Hier soir, et une partie de la nuit, on a assisté à une grande mascarade. En pleine crise sociale, 64 bons petits soldats, après avoir servilement remercié de l'invitation, récitaient un long laïus soigneusement préparé et en général soporifique devant Sa Majesté en verve. Qui les a tous saoulés, roulés dans la farine. Ils désertèrent peu à peu, le laissant quasi seul, toujours aussi en forme.

Le premier des Gilets Jaunes rencontré dans la rue s'exprime bien plus clairement, bien plus vivant. Ils se sont honteusement prêté au jeu qui ne mettait en valeur que celui qui les avait conviés. Qui s'est emparé de la parole, soit disant pour leur répondre, avec une joie visible, remonté à bloc, infatigable, enrobant tout son discourt dans une toute-puissance délirante ("Face à cela, qu'est-ce que JE fais?" Je Je Je toujours Je, aucun sens du partage du pouvoir, d'être au service d'un peuple). Utilisant des arguments fallacieux (pas de taxe sur le patrimoine possible, même les plus pauvres se sentiraient lésés, qui tiennent tant à léguer leur maison à leurs enfants). Pas la moindre anicroche dans cette longue cérémonie. Mêmes les questions un peu dérangeantes étaient tellement enrobées de circonvolutions qu'elles ne piquaient plus.

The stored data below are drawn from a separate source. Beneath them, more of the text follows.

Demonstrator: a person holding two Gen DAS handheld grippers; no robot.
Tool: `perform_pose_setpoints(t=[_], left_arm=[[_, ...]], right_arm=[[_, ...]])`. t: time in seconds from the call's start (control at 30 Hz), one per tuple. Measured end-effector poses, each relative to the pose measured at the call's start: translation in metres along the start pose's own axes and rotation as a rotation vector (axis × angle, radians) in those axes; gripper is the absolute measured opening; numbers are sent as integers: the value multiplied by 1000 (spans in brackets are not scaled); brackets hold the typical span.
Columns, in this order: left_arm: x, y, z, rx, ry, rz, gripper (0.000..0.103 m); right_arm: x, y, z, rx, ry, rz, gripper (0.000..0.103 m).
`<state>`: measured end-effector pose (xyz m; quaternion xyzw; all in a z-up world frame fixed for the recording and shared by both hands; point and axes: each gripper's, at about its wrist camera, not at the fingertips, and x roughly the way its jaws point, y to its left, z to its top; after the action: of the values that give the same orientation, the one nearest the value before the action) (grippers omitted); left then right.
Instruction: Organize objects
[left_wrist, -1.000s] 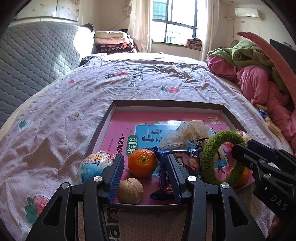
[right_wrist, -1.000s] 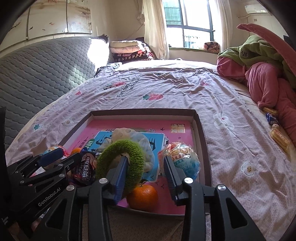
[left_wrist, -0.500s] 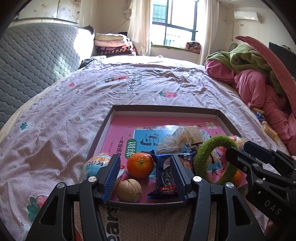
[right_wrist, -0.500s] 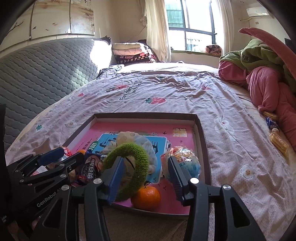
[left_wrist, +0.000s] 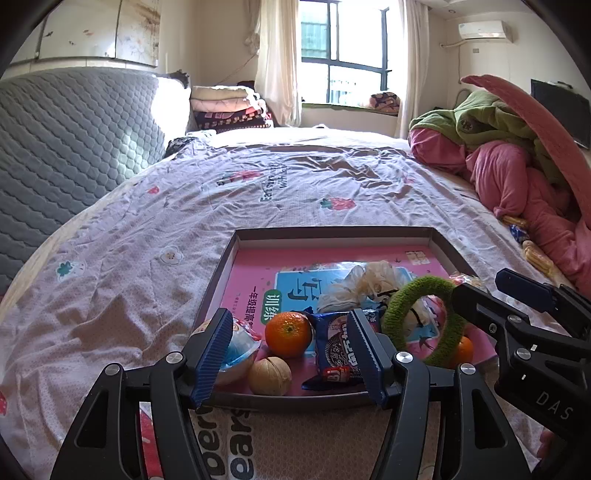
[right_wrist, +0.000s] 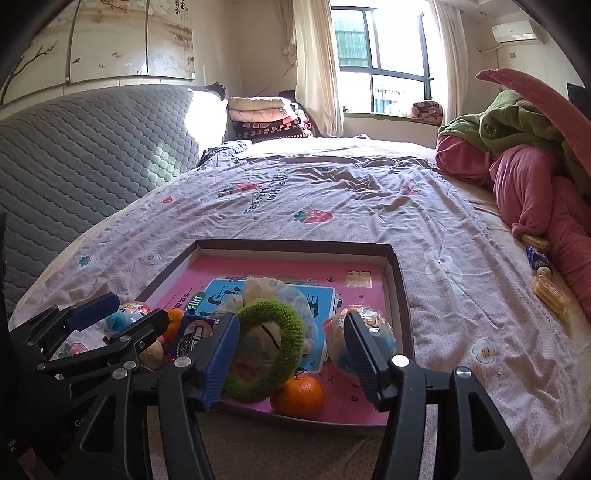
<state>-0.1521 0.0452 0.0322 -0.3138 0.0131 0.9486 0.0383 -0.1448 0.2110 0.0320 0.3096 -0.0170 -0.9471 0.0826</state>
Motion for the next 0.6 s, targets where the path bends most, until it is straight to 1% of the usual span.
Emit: perform_pose_setpoints(t=[0.17,0.2,0.23,0.37,0.6], left_arm=[[-12,-3,-3,25,-25,30,67],[-14,-3,-4,26,-25,32,69],[-15,-3,-4,25,-25,31,74],[-23,0,-7,8,-24,22,74],[-37,2,-17,-11,-19,10,75]], right_arm=[[-15,3,1,-14,-30,3,66],[-18,4,1,-16,-35,2,66],[-21,4,1,-18,-40,1,66],[-33,5,1,-29,-59,-2,72],[-51,8,-7,-44,-77,3,77]])
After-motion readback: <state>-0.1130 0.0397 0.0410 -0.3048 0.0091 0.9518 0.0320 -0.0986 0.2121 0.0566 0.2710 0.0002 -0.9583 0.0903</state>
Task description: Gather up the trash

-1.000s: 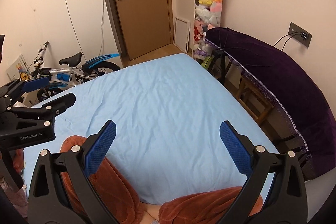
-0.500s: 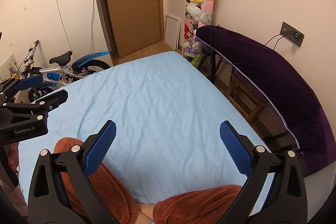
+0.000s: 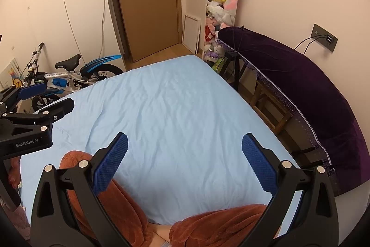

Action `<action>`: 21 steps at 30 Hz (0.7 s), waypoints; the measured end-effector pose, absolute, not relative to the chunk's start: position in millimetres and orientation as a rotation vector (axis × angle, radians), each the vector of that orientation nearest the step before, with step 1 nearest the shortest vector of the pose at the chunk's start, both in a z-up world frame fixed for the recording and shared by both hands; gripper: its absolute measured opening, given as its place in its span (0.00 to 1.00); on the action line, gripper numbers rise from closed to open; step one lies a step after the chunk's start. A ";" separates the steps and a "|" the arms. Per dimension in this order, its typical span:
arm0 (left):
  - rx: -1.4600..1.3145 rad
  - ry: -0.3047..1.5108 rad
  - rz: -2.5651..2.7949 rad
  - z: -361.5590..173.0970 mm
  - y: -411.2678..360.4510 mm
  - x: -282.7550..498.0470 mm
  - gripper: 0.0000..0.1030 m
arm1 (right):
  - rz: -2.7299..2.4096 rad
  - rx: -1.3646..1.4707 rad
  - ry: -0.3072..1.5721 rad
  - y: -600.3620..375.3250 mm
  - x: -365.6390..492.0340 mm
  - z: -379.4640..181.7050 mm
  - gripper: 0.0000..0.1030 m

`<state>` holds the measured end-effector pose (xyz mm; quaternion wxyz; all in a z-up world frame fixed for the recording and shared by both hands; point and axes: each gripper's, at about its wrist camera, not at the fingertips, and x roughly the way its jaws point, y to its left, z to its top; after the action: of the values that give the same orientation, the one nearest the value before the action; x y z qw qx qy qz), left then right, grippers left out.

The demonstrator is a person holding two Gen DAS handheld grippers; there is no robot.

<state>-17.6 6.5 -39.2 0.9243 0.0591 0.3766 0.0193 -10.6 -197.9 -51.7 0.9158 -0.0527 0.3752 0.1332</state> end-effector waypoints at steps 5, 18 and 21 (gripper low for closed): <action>0.112 0.772 0.035 -38.4 9.6 -18.1 0.87 | 0.266 -0.105 0.778 -196.3 -9.9 -54.8 0.93; 0.092 0.777 0.025 -38.8 12.6 -20.8 0.87 | 0.266 -0.110 0.777 -196.6 -11.5 -57.6 0.93; 0.091 0.776 0.025 -38.8 12.9 -21.2 0.87 | 0.265 -0.109 0.775 -196.0 -11.6 -57.6 0.93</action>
<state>-21.2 12.9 -38.8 0.9246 0.0445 0.3782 0.0121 -11.6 -196.0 -57.6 0.9158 -0.0531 0.3768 0.1288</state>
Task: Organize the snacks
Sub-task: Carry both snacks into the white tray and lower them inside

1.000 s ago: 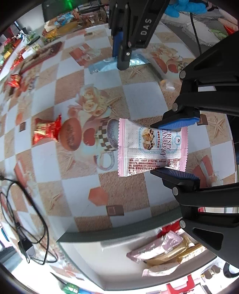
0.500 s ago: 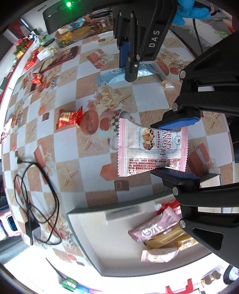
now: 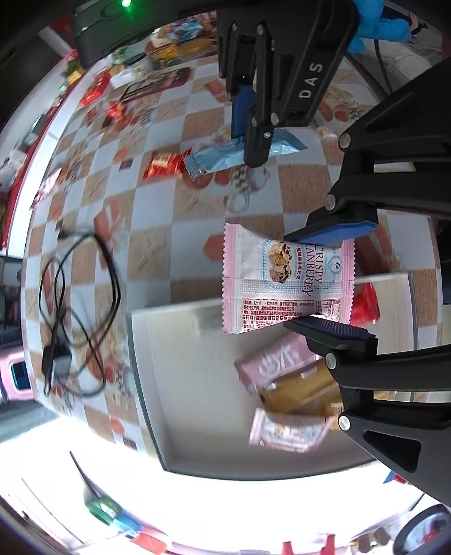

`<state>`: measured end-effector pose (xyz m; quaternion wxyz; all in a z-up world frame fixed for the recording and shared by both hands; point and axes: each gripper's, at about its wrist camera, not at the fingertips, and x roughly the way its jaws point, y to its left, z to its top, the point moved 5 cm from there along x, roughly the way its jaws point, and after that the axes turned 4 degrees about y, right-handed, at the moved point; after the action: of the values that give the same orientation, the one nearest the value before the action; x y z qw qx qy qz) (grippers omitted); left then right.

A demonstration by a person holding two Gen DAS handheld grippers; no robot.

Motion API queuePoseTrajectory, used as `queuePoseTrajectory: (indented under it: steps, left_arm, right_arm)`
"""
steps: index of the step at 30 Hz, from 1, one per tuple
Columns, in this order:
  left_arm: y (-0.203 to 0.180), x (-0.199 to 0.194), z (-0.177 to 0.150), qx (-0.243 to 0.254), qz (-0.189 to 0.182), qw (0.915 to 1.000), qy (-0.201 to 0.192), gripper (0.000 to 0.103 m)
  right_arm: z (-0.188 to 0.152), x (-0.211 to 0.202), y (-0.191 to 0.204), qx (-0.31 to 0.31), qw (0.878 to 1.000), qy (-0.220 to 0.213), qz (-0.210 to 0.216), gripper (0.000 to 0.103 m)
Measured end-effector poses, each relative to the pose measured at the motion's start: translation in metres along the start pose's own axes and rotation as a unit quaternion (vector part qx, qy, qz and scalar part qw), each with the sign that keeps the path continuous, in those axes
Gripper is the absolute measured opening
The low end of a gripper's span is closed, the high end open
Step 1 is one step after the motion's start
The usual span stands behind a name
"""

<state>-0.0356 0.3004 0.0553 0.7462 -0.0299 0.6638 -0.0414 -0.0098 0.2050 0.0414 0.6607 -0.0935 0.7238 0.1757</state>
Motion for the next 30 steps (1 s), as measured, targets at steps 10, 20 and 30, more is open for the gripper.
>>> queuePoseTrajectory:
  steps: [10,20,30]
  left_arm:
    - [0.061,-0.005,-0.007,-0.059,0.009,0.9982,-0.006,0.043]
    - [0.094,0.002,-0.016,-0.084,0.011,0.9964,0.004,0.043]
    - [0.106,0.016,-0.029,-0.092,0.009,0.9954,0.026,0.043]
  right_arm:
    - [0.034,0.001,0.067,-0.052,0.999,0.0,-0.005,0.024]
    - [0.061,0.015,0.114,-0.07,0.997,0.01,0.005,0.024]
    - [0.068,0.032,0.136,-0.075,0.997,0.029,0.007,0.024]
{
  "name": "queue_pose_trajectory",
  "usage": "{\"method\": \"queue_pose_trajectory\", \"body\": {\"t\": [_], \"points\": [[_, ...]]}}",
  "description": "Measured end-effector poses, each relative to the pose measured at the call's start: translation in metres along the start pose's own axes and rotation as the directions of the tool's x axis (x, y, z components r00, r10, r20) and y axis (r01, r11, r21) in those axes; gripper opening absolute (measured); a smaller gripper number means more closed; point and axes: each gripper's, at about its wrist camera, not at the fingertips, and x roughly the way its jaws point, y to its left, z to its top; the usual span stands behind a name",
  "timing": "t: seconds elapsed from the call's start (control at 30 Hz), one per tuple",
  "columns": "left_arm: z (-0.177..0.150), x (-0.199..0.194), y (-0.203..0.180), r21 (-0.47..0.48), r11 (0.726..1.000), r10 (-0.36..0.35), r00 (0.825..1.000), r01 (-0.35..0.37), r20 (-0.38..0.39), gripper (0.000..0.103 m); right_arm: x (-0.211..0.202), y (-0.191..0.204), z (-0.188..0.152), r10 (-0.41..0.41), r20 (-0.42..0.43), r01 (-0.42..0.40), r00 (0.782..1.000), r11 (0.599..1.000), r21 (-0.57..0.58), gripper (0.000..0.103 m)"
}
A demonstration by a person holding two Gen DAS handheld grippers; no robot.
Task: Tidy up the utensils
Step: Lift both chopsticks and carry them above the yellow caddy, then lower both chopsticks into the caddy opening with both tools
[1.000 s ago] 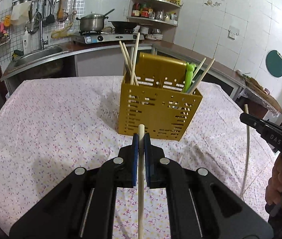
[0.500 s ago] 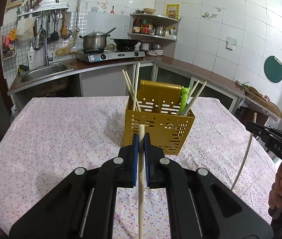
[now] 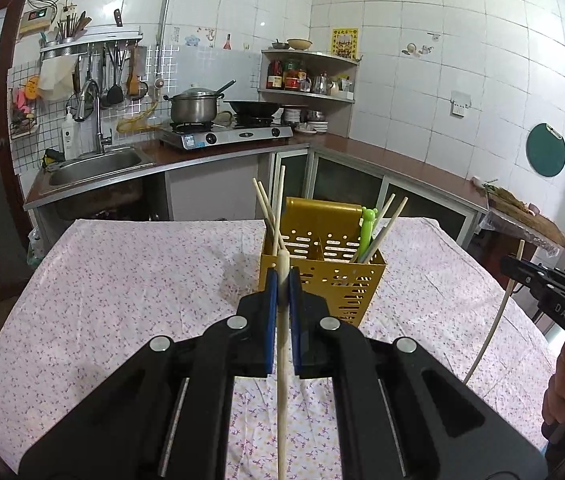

Après minuit, ils décrochaient tous. Le fou rire me vint en voyant ceux coincés derrière le président, dans le champ des caméras, luttant contre l'endormissement, alors que les autres se défilaient un à un, subrepticement. 

Honte à ceux qui se prêtèrent sans protester à cette servile comédie, dans les temps révolutionnaires que nous vivons.